■ **WORK TASK**: An exact copy of the lines from the one containing "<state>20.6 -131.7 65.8" through the last line below is required; include both of those lines and no others.

↓↓↓

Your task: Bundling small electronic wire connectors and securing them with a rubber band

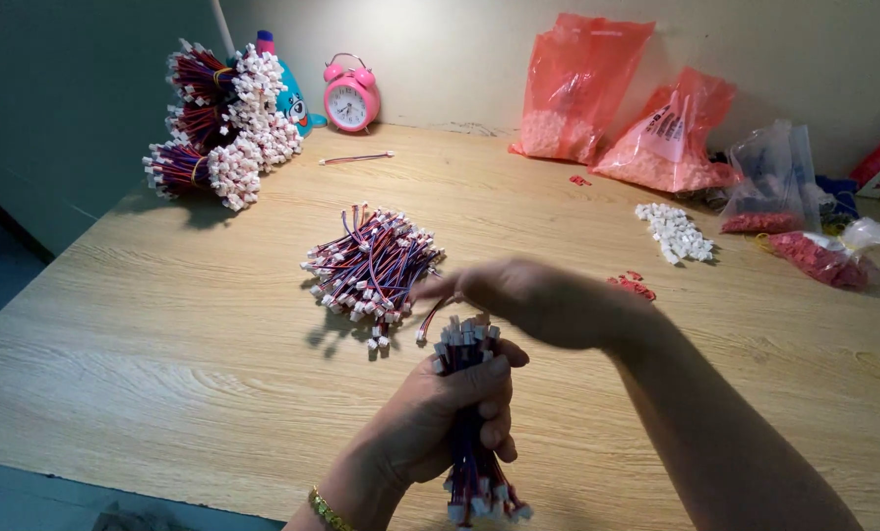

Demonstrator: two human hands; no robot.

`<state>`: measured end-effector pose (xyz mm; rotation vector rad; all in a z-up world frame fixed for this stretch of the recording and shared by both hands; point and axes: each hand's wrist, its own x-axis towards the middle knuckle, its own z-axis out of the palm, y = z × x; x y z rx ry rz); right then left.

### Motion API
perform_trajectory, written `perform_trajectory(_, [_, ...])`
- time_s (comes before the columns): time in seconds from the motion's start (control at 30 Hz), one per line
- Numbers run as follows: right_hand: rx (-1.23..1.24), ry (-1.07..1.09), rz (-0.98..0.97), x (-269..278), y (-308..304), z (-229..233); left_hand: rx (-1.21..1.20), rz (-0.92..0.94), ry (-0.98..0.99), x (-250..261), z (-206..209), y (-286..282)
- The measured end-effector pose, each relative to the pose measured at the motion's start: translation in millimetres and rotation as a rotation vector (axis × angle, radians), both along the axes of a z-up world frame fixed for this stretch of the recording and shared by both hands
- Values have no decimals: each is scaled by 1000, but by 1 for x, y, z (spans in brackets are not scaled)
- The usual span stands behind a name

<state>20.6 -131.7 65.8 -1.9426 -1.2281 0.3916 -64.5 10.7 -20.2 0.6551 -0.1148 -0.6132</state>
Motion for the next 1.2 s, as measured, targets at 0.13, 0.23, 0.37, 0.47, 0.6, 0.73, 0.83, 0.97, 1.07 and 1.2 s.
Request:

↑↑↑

■ **SOLVED EXERCISE**:
<state>20.6 -131.7 65.8 -1.9426 -1.2281 0.3916 -64.5 10.7 -20.2 0.6551 -0.1148 -0.6132</state>
Motion for the next 1.2 s, as measured, targets at 0.13, 0.23, 0.37, 0.47, 0.6, 0.73, 0.83, 0.97, 1.07 and 1.2 s.
Request:

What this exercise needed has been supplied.